Privacy Settings: The First Line of Control

Most apps and platforms offer privacy settings — controls that let you adjust what data is collected and how it is used. These settings are almost always buried, default to maximum data collection, and use confusing language. The defaults exist that way intentionally: the less data users restrict, the more the platform collects. Changing your privacy settings is the first and most accessible line of control. For social media, this typically includes: who can see your posts, whether the platform can use your activity for ad targeting, whether your data is shared with third-party partners, and whether location services are enabled. For your phone's operating system, settings typically let you control which apps can access your location, microphone, camera, contacts, and photos — and whether that access happens always, only when the app is open, or never.

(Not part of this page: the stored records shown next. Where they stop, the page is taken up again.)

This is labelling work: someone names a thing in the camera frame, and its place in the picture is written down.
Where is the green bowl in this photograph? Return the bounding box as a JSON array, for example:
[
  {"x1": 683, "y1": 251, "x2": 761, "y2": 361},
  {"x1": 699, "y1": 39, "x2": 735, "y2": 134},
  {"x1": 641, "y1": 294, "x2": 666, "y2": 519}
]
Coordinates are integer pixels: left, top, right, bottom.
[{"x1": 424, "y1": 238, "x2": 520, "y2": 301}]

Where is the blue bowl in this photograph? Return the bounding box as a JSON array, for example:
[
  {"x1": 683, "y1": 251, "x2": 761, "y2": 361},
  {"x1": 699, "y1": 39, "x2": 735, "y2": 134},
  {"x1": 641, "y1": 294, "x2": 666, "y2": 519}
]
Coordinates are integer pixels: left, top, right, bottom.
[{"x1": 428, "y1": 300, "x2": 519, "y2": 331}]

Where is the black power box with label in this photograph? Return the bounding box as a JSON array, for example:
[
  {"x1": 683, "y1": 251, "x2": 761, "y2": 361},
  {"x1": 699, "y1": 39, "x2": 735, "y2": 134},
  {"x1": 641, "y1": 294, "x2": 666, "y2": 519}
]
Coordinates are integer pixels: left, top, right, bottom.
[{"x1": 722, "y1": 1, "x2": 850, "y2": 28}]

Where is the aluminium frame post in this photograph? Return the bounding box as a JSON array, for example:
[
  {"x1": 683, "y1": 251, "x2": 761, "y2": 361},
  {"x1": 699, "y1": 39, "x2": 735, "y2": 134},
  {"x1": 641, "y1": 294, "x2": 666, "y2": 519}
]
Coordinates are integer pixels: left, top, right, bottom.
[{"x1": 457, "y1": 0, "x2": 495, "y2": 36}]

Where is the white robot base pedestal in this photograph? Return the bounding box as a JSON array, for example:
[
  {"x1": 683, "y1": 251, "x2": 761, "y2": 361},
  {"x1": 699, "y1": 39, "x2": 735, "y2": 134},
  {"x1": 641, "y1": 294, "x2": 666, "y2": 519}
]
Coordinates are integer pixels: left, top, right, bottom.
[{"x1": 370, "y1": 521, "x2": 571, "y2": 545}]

The Principle of Minimal Permission

Only grant an app the permissions it genuinely needs to function. A flashlight app does not need access to your contacts. A recipe app does not need your location. A game does not need your microphone. Each unnecessary permission is a channel through which data flows to a party that does not need it for the service you chose.

Tracking and Cookies

Cookies are small files that websites store on your browser to remember information about you. Some cookies are essential — they keep you logged in across pages. Others are tracking cookies designed to follow you across the internet and build a behavioral profile. Most browsers now offer controls for blocking third-party tracking cookies — the kind used for surveillance across sites you did not intentionally visit. Browser extensions like ad blockers and tracker blockers can further reduce the amount of tracking that occurs as you browse. Private or incognito mode removes cookies and browsing history from your device when you close the window, though it does not prevent your internet service provider or the websites themselves from seeing your activity. App tracking on mobile devices is controlled through your phone's settings. Both major mobile operating systems now offer the ability to prevent apps from tracking you across other apps and websites — a significant privacy improvement that can be activated with a few taps.

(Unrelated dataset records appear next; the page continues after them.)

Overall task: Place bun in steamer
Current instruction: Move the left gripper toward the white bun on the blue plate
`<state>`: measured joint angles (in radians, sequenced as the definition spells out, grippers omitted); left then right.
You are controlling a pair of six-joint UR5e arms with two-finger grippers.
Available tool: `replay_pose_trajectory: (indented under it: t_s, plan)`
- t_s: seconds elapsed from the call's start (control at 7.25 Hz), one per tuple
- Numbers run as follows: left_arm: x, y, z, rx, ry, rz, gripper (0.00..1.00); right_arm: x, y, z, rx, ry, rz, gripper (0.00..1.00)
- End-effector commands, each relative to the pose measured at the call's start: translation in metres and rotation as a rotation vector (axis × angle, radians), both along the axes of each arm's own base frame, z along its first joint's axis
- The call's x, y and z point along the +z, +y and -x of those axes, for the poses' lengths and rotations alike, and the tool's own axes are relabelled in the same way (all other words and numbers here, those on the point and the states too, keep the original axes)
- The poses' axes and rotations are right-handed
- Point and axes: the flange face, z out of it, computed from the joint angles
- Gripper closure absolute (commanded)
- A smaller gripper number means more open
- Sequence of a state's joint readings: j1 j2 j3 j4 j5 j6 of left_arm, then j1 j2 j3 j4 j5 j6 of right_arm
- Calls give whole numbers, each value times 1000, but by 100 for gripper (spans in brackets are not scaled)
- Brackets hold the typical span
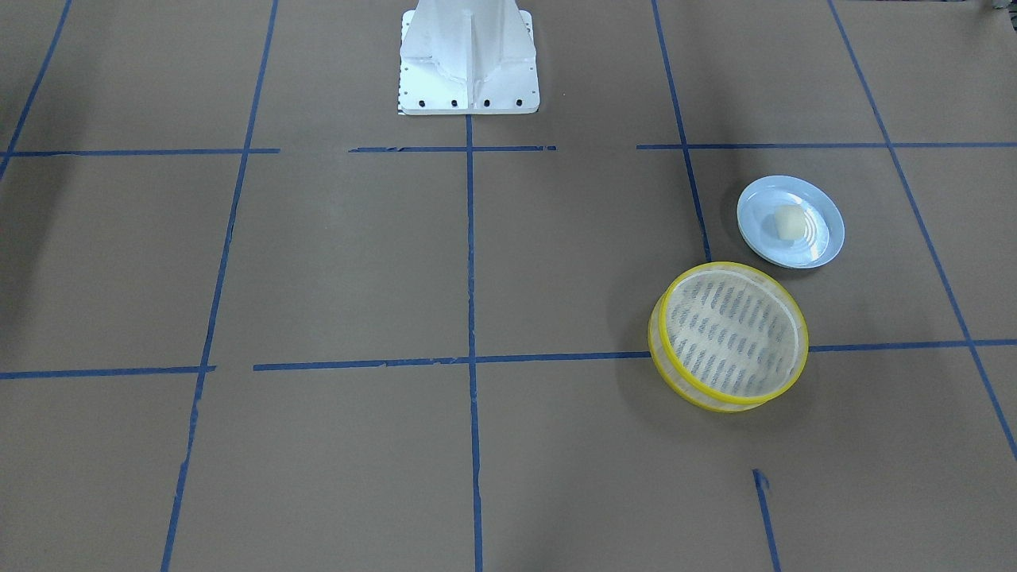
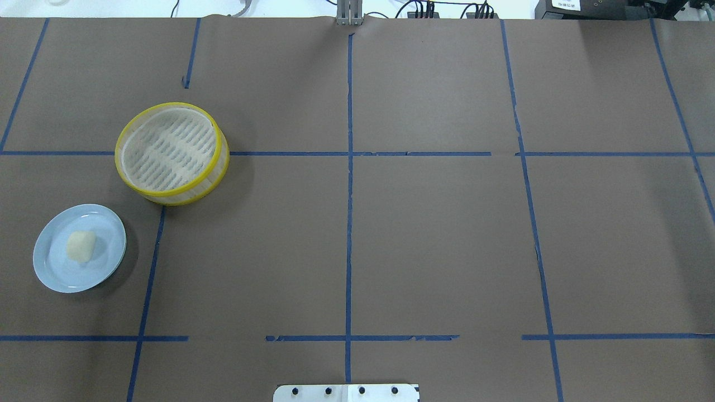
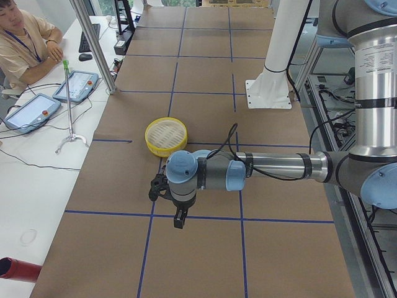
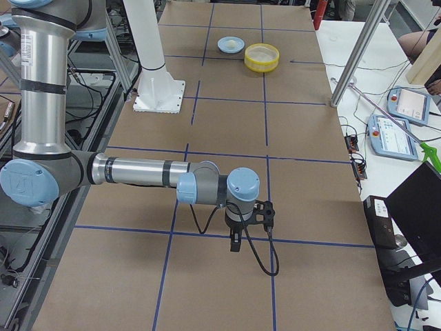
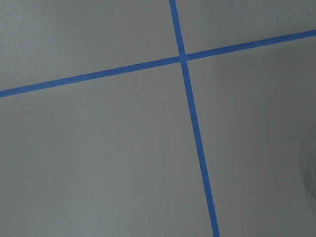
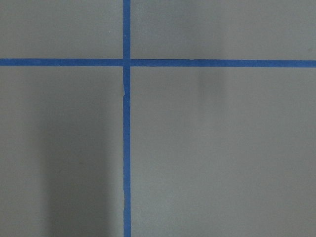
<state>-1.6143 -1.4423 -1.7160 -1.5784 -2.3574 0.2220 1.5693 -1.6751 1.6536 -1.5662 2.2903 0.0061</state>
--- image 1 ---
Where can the light blue plate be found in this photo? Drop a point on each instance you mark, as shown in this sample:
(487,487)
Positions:
(755,219)

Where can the yellow round steamer basket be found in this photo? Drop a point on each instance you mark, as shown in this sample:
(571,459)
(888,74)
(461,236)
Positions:
(727,338)

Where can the white steamed bun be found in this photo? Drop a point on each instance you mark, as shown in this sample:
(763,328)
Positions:
(791,223)

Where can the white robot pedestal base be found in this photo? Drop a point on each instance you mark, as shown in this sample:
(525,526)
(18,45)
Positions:
(467,57)

Data Minimization: Giving Less

Data minimization is the practice of providing only the minimum information required to use a service and avoiding sharing data that is not strictly necessary. In practice, this means several things. Use throwaway email addresses for services you do not trust deeply. Many email providers let you create aliases that forward to your real address without exposing it. Use unique usernames rather than your real name on platforms that do not require identity verification. Avoid linking accounts — when a site says 'continue with Google' or 'sign in with Facebook,' choosing that option allows the third-party platform to learn about your activity on that site. Creating a separate account keeps those data trails from merging. When a form asks for information, ask yourself whether the field is required or optional. Optional fields are data you do not have to give, and most people fill them in out of habit.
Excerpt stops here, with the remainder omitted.